И вот 13 июня 1597 года голландцы бросили свой корабль, вмерзший в ледяное ложе, и отдались на волю волн.
июня они благополучно добрались до Больших Оранских островов и, среди опасностей, сменявших одна другую, направились к югу вдоль западного берега Новой Земли.
«20 июня при западном ветре погода была довольно сносная. Около того времени, когда солнце было на юго-востоке, Класу Андрисону стало очень худо, и мы убедились, что он не долго протянет. Старший боцман, придя в нашу лодку, поведал, в каком положении находится Клас Андрисон, и сказал, что он проживет недолго. Тогда Виллем Баренц заметил: «Мне кажется, что и я протяну недолго». Мы все же не подозревали, что болезнь Виллема настолько опасна, так как он вел с нами беседы и читал дневник, который я составлял о нашем путешествии, и мы вступали в разные разговоры по поводу этого. Наконец, отложив дневник и обратившись ко мне, он сказал: «Геррит, дай мне напиться». Только он выпил, как ему сделалось так плохо, что он закатил глаза и неожиданно скончался. У нас даже не было времени вызвать с другой лодки капитана. Таким образом, Виллем умер раньше, чем Клас Андрисон, который скоро за ним последовал. Смерть Виллема Баренца причинила нам немалое горе, ибо он был главный руководитель и незаменимый штурман, на которого мы полагались».

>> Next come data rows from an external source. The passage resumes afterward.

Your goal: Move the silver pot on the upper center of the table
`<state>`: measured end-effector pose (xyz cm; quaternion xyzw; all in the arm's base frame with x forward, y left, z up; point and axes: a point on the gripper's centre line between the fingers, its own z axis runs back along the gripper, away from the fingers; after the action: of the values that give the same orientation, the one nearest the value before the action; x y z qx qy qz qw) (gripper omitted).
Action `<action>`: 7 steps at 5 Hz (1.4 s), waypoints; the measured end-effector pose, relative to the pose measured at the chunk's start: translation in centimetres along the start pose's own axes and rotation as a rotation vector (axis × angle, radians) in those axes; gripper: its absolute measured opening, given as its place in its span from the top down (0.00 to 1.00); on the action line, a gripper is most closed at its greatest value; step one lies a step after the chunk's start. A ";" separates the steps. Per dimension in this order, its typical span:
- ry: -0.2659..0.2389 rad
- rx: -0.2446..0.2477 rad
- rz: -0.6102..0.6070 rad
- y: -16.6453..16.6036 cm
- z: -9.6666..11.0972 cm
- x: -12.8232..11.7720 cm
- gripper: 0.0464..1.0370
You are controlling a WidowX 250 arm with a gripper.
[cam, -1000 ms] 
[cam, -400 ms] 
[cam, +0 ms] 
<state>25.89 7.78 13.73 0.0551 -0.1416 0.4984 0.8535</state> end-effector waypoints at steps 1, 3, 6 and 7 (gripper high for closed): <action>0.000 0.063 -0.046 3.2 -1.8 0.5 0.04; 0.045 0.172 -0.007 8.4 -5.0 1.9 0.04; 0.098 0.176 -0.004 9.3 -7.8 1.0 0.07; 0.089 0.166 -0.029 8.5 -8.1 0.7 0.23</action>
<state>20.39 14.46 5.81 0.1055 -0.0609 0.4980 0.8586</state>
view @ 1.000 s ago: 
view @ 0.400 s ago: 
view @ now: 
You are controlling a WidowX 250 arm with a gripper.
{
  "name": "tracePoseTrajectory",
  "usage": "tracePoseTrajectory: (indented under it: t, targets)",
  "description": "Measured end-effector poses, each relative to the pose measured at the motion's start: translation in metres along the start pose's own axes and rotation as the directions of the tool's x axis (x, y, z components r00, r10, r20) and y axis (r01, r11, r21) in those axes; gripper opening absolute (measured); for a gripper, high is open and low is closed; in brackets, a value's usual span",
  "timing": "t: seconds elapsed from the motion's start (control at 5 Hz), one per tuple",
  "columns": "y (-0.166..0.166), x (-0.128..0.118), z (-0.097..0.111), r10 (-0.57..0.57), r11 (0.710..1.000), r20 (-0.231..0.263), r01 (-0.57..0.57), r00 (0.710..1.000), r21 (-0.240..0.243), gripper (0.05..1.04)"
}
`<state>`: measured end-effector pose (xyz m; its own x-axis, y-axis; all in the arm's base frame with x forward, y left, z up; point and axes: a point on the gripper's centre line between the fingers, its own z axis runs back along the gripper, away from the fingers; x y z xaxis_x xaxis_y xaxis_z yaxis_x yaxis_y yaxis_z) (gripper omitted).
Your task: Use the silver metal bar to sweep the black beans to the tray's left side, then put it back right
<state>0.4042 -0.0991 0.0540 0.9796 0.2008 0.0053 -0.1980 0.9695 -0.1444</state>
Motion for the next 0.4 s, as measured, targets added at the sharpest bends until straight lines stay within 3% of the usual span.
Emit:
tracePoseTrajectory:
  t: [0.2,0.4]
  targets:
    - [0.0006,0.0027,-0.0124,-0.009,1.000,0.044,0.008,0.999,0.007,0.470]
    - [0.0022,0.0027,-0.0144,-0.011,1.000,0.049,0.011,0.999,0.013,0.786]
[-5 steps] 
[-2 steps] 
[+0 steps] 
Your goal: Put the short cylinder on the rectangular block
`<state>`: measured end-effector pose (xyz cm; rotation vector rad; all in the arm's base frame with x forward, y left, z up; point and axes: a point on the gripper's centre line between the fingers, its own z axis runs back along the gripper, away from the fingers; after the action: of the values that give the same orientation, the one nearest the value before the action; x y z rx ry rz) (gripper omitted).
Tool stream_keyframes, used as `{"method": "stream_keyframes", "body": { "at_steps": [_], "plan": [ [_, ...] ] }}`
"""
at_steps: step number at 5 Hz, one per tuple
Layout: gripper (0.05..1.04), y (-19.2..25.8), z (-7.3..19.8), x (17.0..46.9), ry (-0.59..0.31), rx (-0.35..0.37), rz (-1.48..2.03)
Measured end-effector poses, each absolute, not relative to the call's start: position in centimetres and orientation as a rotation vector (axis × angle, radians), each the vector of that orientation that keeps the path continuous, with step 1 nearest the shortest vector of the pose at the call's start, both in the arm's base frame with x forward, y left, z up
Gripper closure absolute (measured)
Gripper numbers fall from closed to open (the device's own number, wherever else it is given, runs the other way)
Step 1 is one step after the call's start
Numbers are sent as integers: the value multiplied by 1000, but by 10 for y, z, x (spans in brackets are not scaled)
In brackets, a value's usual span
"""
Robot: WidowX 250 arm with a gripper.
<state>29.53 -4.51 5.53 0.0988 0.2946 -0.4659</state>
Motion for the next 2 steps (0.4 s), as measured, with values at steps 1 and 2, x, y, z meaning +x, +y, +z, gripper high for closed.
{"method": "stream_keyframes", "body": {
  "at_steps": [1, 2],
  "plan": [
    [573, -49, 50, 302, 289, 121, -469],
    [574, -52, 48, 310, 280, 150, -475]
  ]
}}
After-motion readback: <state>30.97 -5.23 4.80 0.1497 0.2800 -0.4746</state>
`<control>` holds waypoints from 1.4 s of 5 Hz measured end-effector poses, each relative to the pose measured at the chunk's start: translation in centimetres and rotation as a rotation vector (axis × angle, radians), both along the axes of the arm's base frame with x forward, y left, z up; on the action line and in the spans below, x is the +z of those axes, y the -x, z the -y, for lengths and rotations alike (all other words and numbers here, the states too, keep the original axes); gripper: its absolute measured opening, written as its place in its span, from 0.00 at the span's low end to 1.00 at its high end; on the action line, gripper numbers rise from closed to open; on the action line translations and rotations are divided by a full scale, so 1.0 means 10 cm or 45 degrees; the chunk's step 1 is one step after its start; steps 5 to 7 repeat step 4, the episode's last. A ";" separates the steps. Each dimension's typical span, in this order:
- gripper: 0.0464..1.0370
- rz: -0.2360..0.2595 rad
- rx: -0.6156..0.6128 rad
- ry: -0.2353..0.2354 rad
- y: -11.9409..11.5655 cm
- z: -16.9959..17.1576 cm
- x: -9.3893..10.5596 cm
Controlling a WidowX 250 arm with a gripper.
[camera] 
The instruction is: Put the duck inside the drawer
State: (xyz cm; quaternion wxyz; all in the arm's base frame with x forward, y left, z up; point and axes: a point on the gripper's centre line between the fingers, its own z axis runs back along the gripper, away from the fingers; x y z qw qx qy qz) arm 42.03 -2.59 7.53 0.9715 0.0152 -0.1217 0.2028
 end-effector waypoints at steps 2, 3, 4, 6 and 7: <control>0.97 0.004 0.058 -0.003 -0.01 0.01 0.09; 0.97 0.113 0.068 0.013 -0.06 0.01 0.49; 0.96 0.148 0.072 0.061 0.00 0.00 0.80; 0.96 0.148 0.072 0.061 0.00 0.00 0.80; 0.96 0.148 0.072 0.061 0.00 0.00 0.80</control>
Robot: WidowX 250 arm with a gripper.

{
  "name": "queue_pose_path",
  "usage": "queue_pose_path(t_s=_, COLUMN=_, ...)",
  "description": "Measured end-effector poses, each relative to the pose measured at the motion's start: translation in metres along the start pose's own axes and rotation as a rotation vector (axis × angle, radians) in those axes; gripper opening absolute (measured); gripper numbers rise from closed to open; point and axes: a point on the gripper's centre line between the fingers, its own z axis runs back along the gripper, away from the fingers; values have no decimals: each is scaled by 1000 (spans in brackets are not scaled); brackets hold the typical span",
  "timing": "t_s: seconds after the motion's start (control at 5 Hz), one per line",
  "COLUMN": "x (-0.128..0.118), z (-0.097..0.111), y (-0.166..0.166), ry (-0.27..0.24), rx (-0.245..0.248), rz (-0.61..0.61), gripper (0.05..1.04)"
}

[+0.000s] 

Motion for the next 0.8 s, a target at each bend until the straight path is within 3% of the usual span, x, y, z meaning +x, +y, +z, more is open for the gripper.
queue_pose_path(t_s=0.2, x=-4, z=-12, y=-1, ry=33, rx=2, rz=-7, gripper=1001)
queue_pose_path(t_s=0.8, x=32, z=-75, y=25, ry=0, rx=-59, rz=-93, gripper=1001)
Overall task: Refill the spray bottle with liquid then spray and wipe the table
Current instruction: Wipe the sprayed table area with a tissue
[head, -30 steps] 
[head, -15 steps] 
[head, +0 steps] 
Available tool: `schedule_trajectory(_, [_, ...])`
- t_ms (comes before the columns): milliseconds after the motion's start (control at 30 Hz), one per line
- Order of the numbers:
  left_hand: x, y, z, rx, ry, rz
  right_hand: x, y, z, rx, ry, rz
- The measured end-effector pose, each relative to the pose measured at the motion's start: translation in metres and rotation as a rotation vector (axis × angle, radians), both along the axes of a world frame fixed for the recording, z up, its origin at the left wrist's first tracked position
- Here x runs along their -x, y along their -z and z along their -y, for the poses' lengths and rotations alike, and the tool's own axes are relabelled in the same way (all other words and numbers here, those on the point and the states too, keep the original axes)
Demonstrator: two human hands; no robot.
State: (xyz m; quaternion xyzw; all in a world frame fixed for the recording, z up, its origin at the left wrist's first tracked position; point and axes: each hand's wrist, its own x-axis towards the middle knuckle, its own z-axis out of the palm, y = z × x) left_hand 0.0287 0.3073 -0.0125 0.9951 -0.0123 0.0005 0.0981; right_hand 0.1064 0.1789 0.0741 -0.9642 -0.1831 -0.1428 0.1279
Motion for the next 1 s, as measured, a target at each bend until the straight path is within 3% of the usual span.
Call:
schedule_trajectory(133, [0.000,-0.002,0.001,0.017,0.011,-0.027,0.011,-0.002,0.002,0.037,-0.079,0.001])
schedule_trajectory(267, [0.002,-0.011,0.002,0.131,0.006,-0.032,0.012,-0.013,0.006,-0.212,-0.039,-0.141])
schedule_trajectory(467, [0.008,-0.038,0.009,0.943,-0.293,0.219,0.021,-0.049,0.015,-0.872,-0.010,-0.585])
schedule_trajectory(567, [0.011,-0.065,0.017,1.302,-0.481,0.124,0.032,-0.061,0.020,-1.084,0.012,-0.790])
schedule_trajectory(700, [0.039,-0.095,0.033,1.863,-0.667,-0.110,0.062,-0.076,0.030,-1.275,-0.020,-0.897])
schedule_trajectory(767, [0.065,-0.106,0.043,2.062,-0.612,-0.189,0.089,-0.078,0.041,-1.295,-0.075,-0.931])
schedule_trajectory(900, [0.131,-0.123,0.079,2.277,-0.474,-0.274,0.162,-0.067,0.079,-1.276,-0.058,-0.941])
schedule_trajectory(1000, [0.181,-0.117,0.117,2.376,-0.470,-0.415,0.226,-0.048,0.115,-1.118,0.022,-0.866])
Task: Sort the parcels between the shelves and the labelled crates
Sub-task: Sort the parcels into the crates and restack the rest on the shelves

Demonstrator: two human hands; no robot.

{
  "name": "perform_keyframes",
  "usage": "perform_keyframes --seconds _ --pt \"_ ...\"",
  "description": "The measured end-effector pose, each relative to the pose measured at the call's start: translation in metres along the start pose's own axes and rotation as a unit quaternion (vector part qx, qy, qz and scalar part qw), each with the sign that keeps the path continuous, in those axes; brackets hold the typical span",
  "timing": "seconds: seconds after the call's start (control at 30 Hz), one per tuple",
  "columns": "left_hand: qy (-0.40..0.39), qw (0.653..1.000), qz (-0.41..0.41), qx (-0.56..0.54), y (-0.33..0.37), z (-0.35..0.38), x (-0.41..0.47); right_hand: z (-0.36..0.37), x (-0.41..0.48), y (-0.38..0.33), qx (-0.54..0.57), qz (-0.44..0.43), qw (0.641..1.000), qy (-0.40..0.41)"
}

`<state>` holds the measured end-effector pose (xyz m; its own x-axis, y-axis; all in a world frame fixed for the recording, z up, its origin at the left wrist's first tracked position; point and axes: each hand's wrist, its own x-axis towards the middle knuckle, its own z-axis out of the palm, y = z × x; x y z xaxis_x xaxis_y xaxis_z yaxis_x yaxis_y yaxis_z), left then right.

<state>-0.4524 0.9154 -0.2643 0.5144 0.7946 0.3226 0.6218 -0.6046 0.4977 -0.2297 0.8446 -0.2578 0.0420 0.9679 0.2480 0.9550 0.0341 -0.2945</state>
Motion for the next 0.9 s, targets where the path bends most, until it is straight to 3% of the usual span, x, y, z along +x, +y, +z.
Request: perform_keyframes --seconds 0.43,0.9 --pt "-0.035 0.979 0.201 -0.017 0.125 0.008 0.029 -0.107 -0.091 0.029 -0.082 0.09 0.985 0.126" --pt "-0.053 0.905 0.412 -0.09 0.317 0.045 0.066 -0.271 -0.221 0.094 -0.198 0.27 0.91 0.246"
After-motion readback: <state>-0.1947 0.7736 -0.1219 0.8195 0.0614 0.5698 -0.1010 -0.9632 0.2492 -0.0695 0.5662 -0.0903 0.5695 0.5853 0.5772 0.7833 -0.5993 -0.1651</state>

Так умер знаменитый голландский путешественник. В кратком и сдержанном панегирике Геррита Де Фера чувствуется, какую любовь, уважение и доверие сумел внушить Виллем Баренц своим несчастным спутникам. Баренц – слава Голландии, столь богатой смелыми и искусными мореплавателями.
Вынужденные непрерывно вычерпывать воду из своих утлых лодок, ежеминутно подвергаясь опасности быть раздавленными льдами, страдая от голода и жажды, голландцы достигли, наконец, мыса Нассау. Чтобы теснящимися льдинами не затерло лодки, голландцы вытащили их на ледяное поле, но при этом потеряли часть своих припасов и чуть было не погибли, так как лед ломался у них под ногами. Но среди всех этих бедствий на их долю выпадали и скромные радости. Как-то раз трое голландцев, добравшихся по ледяному припаю до одного из Южных Крестовых островов в надежде встретить там русских охотников, нашли семьдесят гагачьих яиц, но «не знали как их донести. Наконец, один из них снял брюки и завязал их в нижней части; двое понесли найденные яйца, повесив брюки на копье; третий взял мушкет. Таким образом после 12-часового отсутствия они вернулись, а мы были уже не в силах придумать, что с ними могло случиться… Из принесенных яиц мы устроили роскошное пиршество и, таким образом, среди наших тягостей и трудностей умели иногда доставить себе веселые минуты».